The drive down the hill was eerily silent; only the croaking crickets accompanied us on the way down. Even the cows had seized mooing, and the chickens had clucked their last. Above, the full moon shone brightly-- and somewhere to the right, to the side of the road, I saw a small fire. The moonlight revealed Mang Isko's small figure-- hands outstretched in the orans, knees kneeling on dirt, a rosary hanging from either hand. The old albularyo knelt before a small, dilapidated grotto with an image of the Santo Cristo, and somewhere, in the distance, I heard a small voice, chanting words that could only have been Latin.

6 comments:

Archistrategos said...

There are real concerns about albularyos. Some of them resort to incantations and invocations of the devilish kind-- and many of them try to peddle superstiton as Divine Providence. I just thought I would mention that, before anyone gets the idea that they are completely harmless.

arturovasquez said...

Sounds a lot like our curandero in Mexico. It is surprising that according to many experts, it was the Spanish themselves who brought many aspects of these arts to their colonized subjects, not the other way around. We have to remember that sixteenth century Spain was not all that different that the Philipines or Mexico prior to their conquests.

The favored way to do a "limpia" in Mexico is with an egg or crucifix. And the knowledge of herbs is a universal archetype. The women in the families often had the power to cure these ailments themselves, it was getting rid of "brujeria", demonic witchcraft, that was the work of the curandero.

Archistrategos said...

Indeed, it is surprising how superstitious the civilizing Spaniards were. I thought 'duendes' were a strictly colonial affair, but I was surprised when a professor, who was of pure Castillian extraction, once noted that his father often feared going out at night because of the mischief that these little
goblins can cause.

Andrew said...

What a fascinating story!

Actually, mixing superstition and religion is fairly common, even in Islamic countries. The local Muslim Malays here visit the local 'bomoh' which is the equivalent of the medicine man or faith healer. He gets called when football matches or some other outdoor event is threatened by rain, when love spells need to be cast, etc. And the rich and famous flock to him. Here, instead of crucifixes and Madonnas and Latin chanting, he chants in Arabic and writes Quranic verses as charms.

Things are the same everywhere it seems.

Archistrategos said...

It's the same in Mindanao too!
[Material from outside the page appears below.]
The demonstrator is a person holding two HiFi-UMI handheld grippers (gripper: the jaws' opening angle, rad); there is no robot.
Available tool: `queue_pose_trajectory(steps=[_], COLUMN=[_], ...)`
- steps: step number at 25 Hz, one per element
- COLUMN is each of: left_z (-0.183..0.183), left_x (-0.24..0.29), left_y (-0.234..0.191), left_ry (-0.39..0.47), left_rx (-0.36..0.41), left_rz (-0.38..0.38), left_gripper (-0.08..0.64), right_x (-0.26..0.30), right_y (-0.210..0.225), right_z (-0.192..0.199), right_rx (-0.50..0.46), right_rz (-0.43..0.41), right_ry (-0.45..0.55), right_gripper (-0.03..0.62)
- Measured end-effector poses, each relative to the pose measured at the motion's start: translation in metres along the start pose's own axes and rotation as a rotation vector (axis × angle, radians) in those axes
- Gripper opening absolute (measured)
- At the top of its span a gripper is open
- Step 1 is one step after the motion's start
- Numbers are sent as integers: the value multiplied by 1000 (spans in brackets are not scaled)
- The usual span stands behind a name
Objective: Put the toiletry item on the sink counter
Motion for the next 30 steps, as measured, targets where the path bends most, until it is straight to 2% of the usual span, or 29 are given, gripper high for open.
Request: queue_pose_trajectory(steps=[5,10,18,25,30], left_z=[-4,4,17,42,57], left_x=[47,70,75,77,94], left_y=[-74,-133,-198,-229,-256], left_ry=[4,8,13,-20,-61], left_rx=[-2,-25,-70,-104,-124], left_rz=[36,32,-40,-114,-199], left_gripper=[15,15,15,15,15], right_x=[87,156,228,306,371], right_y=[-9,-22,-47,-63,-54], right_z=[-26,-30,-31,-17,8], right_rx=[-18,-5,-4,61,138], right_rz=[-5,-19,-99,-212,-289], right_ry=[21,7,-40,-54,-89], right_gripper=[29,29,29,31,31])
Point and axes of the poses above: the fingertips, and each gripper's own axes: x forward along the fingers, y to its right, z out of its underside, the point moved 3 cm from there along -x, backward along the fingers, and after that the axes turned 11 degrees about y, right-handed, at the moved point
Isn't belief in jinns and other Islamic curiosities (like the kjaata, bahamut, and falak) more common in SE Asia than in the Mid East? The Wahhabism prevalent in Saudi Arabia is just sad, IMHO.

Andrew said...

Well, in Wahhabi Arabia, many of the local Malay practices such as kissing the hand of the monarchs, visiting the graves of the departed or even having the graves marked would be forbidden. These Calvinists of Islam even bury their Kings in unmarked graves, lest they burial sites become places of veneration.